Herman Nackaerts, global head of inspections for the International Atomic Energy Agency, said after the eight-hour meeting at IAEA headquarters in Vienna that no date for further talks on the matter had been set.
The United States, European powers and Israel want to curb Iranian nuclear activities they suspect are intended to produce nuclear bombs. The Islamic Republic says its nuclear program is meant purely to produce energy for civilian purposes.
Six world powers were scrutinizing the IAEA-Iran meeting to judge whether the Iranians were ready to make concessions before a resumption of broader negotiations with them later this month in Moscow on the decade-old nuclear dispute.
The outcome may heighten Western suspicions that Iran is seeking to drag out the two sets of talks in a bid to buy time for its uranium enrichment program, without backing down in the face of Western demands that it suspend its sensitive work.
The IAEA had been pressing Iran for an agreement that would give its inspectors immediate access to the Parchin military complex, where it believes explosives tests relevant for the development of nuclear bombs have taken place and suspects Iran may now be cleaning the site of any incriminating evidence.
Iran has said it would work with the U.N. agency to prove that such allegations are "forged and fabricated".

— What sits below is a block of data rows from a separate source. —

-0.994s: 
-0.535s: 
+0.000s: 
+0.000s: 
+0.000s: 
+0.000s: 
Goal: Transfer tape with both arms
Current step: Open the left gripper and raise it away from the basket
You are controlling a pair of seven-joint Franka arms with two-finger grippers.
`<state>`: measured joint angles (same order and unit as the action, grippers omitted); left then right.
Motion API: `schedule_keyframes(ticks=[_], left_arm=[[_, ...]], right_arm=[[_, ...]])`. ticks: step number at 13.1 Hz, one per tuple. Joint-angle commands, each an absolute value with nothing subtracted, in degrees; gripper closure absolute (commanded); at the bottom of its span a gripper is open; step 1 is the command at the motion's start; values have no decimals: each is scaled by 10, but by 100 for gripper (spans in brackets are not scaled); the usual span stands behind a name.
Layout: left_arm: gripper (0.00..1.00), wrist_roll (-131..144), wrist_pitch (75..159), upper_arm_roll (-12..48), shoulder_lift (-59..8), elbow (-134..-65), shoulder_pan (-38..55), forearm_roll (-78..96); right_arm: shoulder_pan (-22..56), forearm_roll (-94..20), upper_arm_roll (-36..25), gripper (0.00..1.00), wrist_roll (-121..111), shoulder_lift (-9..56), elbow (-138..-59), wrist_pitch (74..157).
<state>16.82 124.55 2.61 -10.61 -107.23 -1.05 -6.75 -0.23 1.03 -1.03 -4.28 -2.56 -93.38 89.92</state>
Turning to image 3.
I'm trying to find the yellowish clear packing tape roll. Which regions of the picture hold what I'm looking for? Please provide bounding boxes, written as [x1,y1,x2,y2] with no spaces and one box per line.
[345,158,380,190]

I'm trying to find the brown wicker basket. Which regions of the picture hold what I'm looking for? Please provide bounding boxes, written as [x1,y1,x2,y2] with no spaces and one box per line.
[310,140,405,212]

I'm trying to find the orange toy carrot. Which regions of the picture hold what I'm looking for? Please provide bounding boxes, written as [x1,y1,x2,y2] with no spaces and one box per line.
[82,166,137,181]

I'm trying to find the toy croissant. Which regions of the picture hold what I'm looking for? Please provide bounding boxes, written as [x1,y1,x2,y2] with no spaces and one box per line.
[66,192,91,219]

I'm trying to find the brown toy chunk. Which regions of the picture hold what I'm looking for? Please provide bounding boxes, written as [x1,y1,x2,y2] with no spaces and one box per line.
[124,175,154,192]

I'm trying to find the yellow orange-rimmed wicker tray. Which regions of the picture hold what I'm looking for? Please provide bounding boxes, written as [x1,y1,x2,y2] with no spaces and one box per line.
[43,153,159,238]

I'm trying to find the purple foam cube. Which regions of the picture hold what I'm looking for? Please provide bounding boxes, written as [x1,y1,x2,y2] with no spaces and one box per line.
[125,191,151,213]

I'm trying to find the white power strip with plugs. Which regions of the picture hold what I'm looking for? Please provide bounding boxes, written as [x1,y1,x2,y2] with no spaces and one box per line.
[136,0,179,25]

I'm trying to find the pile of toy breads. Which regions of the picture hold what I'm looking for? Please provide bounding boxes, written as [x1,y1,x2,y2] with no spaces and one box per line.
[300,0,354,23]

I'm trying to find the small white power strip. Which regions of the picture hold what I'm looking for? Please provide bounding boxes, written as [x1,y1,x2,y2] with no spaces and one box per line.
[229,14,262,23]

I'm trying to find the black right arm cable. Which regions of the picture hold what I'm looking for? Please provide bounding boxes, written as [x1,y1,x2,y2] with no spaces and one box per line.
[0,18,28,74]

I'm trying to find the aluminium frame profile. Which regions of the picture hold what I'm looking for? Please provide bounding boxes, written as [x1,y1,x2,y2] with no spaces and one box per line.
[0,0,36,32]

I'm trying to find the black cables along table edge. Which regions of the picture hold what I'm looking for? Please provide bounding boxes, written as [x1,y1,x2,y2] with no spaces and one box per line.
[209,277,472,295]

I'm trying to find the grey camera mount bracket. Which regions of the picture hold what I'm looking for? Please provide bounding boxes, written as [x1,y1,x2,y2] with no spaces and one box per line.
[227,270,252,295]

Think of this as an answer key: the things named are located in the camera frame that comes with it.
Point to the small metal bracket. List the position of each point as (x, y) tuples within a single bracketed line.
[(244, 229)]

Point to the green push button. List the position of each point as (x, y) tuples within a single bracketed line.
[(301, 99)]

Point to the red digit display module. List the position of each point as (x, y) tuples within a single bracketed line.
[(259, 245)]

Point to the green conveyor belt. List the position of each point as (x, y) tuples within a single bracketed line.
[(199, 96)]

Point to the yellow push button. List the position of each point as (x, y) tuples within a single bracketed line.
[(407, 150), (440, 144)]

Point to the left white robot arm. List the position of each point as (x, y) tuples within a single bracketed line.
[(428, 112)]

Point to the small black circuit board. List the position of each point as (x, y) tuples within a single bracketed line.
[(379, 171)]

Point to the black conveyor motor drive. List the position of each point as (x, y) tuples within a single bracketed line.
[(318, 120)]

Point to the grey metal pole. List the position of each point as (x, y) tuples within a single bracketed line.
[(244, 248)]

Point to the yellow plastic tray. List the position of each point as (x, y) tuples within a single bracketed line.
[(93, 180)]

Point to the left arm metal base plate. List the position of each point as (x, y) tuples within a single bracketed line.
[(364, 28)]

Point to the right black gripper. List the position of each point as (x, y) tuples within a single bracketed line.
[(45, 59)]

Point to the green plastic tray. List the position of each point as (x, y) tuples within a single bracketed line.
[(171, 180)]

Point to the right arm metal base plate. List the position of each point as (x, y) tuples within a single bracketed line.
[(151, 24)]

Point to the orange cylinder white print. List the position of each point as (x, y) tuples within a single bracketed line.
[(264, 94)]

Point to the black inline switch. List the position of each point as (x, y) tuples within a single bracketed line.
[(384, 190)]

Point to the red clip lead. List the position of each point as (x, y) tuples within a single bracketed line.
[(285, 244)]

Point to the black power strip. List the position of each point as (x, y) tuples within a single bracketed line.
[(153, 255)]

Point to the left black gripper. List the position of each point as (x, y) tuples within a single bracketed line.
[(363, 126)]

Nackaerts said the IAEA had come to the meeting with a desire to finalize the agreement and had presented a revised draft that addressed earlier stated concerns by Iran.
"However, there has been no progress," he told reporters. "And indeed Iran raised issues that we have already discussed and other new ones. This is disappointing." He added: "A date for a follow-on meeting has yet to be fixed."
IRAN WANTS MORE TALKS
Iran's IAEA ambassador, Ali Asghar Soltanieh, said work on a so-called "structured approach" document, setting the overall terms for the IAEA investigation, would continue and there would be more talks.

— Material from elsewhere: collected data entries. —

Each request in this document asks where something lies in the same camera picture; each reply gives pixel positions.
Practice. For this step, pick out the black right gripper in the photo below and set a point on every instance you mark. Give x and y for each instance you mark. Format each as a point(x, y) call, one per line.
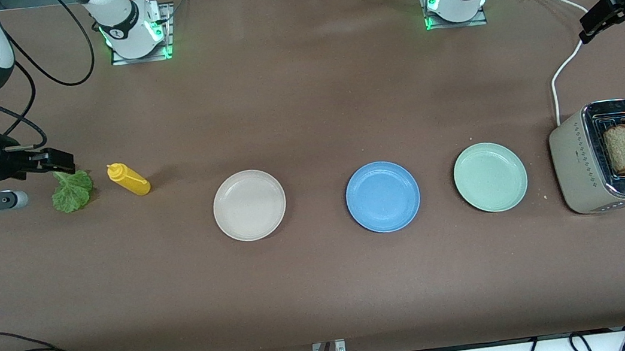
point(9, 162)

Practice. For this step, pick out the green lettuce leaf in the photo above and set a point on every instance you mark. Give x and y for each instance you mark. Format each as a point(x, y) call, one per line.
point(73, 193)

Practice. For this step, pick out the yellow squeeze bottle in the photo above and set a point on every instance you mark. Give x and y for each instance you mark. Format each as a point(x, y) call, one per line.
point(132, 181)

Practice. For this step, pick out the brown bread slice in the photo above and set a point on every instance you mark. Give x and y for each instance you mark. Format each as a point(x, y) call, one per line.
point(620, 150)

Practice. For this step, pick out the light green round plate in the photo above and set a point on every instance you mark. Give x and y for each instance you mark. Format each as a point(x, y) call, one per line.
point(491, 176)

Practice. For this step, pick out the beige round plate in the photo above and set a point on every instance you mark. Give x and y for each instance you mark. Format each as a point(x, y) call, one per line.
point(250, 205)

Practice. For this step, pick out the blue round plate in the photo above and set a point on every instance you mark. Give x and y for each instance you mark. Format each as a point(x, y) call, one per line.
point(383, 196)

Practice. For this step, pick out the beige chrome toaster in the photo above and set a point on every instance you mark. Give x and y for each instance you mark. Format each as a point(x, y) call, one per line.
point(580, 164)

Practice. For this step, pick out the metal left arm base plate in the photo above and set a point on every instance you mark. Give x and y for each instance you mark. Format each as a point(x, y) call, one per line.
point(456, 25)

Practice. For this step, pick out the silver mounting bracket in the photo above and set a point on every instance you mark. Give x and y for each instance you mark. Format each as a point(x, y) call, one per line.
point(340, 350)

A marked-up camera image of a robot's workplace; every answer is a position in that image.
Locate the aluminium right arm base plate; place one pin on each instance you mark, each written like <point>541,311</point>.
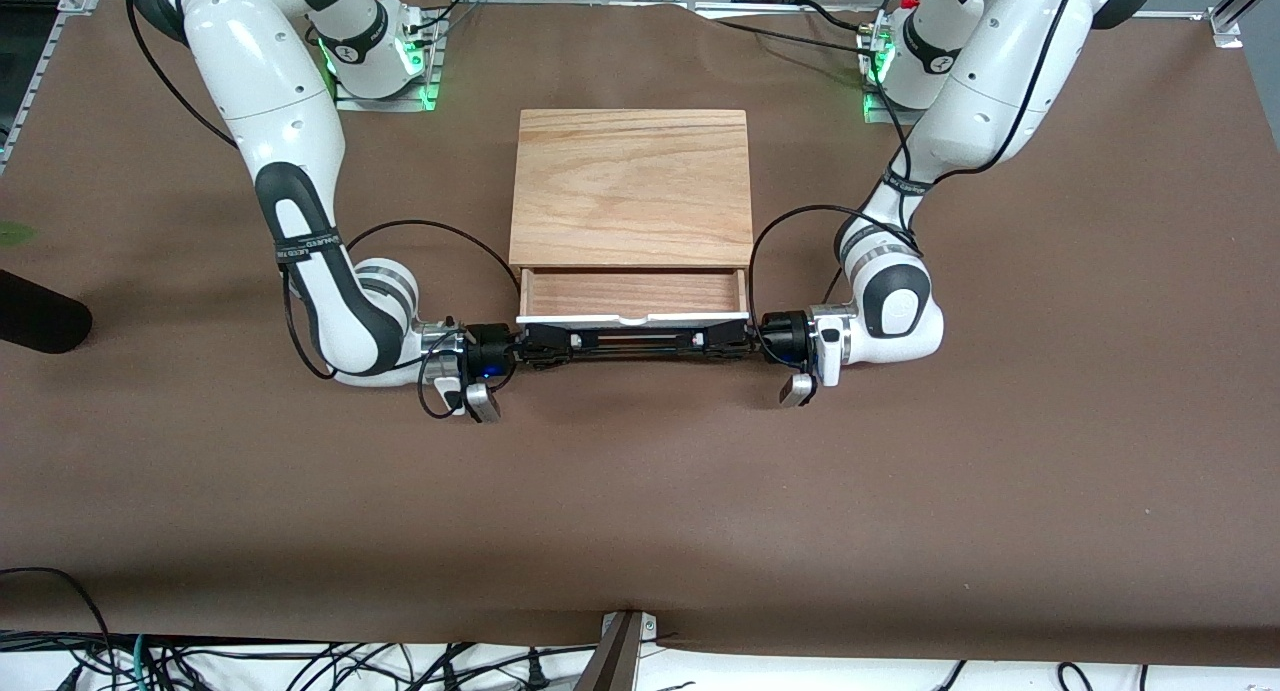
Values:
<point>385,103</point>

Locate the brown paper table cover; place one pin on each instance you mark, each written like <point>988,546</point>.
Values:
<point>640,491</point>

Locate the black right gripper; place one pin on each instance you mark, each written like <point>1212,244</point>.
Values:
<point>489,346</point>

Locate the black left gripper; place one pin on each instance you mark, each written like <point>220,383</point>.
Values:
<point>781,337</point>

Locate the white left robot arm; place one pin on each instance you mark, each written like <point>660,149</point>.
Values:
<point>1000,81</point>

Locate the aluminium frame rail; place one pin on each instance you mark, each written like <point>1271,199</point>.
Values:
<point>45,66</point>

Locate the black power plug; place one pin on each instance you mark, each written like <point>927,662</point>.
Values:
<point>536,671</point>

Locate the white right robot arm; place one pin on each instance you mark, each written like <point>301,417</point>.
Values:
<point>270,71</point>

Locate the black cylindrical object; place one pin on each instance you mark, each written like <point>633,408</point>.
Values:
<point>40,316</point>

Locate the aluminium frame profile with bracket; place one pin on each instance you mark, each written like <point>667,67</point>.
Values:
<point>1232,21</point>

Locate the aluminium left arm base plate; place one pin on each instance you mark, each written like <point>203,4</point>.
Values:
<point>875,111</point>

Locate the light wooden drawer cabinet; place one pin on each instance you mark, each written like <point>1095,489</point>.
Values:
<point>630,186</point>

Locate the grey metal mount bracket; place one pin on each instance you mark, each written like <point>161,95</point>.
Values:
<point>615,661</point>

"This is a very complicated issue," Soltanieh said. "We have decided to continue our work and we are going to decide on the venue and date soon ... and we hope that we will be able to conclude this structured approach."
Asked about Parchin, Soltanieh said: "That is in fact one of the problems. The more you politicize an issue which was purely technical it creates an obstacle and damages the environment."
Both Iran and the IAEA said earlier that significant headway had been made on the procedural document.
But differences persisted over how the IAEA should conduct its inquiry. The United States said this week it doubted whether Iran would give the IAEA the kind of access to sites, documents and officials it needs to get to the bottom of its suspicions.
The talks pursued by world powers are aimed at defusing tension over Iran's nuclear works that has led to increasingly tough Western sanctions on Iran, including an EU oil embargo from July 1, and stoked fears of another Middle East war.
Full transparency and cooperation with the IAEA is one of the elements the world powers - the United States, Russia, France, Britain, China and Germany - are seeking from Iran.
But they also want Iran to halt its higher-grade uranium enrichment, which Tehran says it needs for a research reactor but which also takes it closer to potential bomb material.
For its part, Iran wants sanctions relief and international recognition of what it says is its right to refine uranium.